Ph.D Student Institute of Science Tokyo Setagaya-ku, Tokyo, Japan
Abstract: Human induced pluripotent stem cell (iPSC)-derived cardiomyocytes (iPS-CMs) have great promise for disease modeling, drug development, and regenerative medicine. iPS-CMs have already been used for drug development. Transplantation therapies using iPS-CM-engineered heart sheets have also advanced to clinical stages. However, the immaturity of iPS-CMs resembling the human fetal state, remains a significant challenge for broader applications. To address this issue, we focused on the polyploidy of human mature cardiomyocytes.

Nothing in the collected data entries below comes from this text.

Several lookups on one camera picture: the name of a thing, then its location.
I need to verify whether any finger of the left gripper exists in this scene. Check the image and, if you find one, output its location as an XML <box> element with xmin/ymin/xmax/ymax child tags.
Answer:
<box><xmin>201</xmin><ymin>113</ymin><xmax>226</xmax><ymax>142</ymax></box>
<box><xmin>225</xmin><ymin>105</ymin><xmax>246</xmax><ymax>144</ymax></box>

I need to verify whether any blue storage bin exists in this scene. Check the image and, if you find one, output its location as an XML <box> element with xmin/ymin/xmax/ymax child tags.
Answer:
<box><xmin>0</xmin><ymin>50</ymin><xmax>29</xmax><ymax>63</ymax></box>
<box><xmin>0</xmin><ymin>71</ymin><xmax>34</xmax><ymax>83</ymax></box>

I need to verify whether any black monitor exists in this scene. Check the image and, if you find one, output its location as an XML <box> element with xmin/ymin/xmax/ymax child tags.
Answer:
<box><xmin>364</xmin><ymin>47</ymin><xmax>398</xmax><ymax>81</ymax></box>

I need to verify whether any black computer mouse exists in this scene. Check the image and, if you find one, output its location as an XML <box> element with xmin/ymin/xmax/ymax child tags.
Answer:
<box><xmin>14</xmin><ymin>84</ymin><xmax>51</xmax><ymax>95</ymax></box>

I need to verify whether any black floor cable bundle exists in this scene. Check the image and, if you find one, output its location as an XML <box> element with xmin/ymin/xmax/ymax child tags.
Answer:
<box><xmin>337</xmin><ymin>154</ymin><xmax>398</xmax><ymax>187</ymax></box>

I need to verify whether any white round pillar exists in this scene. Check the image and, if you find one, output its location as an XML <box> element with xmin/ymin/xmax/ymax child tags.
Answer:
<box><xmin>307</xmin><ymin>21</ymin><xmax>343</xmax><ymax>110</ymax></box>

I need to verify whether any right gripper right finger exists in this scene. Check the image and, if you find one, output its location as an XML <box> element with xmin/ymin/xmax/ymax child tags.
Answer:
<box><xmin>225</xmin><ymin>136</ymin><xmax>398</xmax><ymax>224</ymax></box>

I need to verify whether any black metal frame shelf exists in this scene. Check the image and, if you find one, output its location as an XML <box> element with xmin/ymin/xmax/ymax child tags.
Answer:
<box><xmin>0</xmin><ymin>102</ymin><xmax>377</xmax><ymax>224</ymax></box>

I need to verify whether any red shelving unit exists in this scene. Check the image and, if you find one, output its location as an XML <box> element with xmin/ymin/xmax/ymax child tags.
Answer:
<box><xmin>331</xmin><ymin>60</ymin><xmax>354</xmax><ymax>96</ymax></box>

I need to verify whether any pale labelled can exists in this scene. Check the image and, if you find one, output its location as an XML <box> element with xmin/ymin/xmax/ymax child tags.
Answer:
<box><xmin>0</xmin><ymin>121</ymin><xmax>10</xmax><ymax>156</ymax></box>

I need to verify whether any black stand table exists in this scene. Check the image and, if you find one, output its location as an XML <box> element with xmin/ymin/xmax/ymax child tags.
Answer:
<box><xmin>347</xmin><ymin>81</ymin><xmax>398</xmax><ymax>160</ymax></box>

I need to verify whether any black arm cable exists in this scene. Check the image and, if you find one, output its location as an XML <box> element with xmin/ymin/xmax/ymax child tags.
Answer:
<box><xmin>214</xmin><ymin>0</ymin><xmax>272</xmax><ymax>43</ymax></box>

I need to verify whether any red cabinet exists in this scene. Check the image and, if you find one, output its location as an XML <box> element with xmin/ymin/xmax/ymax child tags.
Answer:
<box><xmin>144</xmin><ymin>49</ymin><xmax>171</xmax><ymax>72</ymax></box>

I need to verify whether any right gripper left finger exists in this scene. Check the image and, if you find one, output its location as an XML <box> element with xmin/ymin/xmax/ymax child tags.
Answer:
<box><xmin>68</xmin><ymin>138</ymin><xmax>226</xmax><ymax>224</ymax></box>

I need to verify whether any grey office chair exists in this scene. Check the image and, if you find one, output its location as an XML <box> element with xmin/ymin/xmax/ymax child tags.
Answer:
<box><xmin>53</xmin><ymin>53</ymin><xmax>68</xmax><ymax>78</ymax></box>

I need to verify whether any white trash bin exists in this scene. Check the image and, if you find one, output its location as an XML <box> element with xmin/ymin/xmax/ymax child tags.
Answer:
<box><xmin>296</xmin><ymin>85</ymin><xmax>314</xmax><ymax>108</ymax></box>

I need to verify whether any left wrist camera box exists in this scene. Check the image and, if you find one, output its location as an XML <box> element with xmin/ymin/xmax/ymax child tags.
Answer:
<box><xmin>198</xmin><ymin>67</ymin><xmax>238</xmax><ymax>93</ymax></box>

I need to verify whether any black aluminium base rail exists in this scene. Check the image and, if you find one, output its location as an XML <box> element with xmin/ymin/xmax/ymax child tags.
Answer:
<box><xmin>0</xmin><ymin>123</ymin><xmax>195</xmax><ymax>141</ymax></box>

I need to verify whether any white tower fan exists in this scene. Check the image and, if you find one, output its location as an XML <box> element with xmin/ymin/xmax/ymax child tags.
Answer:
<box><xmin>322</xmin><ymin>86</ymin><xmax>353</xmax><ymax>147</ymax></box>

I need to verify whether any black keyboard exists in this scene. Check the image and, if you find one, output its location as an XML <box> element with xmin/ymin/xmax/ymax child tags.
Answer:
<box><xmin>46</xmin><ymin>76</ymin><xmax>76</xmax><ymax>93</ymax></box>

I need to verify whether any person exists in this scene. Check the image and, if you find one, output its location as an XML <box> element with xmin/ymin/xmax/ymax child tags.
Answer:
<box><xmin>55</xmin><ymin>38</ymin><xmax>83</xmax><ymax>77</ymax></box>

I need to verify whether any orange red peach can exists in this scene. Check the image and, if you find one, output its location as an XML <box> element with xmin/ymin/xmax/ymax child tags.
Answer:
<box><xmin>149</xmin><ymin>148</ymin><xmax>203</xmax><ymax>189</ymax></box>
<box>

While over 80% of human cardiomyocytes become tetraploid during maturation, only 10% of iPS-CMs achieve polyploid using conventional methods. This ploidy difference could limit the maturation of iPS-CMs. To overcome this limitation, we completely changed the differentiation strategy from the conventional scheme by first establishing tetraploid iPSCs (4N-iPSCs) and then differentiating them into cardiomyocytes to replicate the polyploidy of human mature cardiomyocytes. In this study, we successfully established 4N-iPSCs by Sendai virus-mediated fusion of diploid iPSCs. 4N-iPSCs had doubled DNA content within a single nucleus without any chromosomal abnormality. These 4N-iPSCs were then differentiated into cardiomyocytes using a general protocol. Almost all cardiomyocytes derived from 4N-iPSCs (4N-iPS-CMs) were tetraploid, replicating the polyploidy of adult human cardiomyocytes. Gene expression analysis revealed reduced expression of mitotic genes in 4N-iPS-CMs compared to diploid iPS-derived cardiomyocytes (2N-iPS-CMs), indicating that 4N-iPS-CMs were more mature, post-mitotic cardiomyocyte-like cells. Besides, the mitochondrial content was higher in 4N-iPS-CMs, suggesting an increased capacity for ATP production. Functionally, 4N-iPS-CMs exhibited higher contractile force and faster upstroke velocity than 2N-iPS-CMs based on electric impedance measurement. Furthermore, when tested for sensitivity to Terfenadine, a hERG channel blocker, 4N-iPS-CMs demonstrated greater resistance. These findings indicate that 4N-iPS-CMs replicate the polyploidy of adult human cardiomyocytes, resulting in greater maturity compared to conventional iPS-CMs. We propose that 4N-iPS-CMs are a promising platform for drug discovery and regenerative medicine.
Funding Source: JSPS, Grant-in-Aid for Scientific Research (B) (24K02028), and for JSPS Research Fellows (24KJ0995). JCRF, Bayer Scholarship for Cardiovascular Research. SENSHIN Medical Research Foundation. TERUMO Life Science Foundation.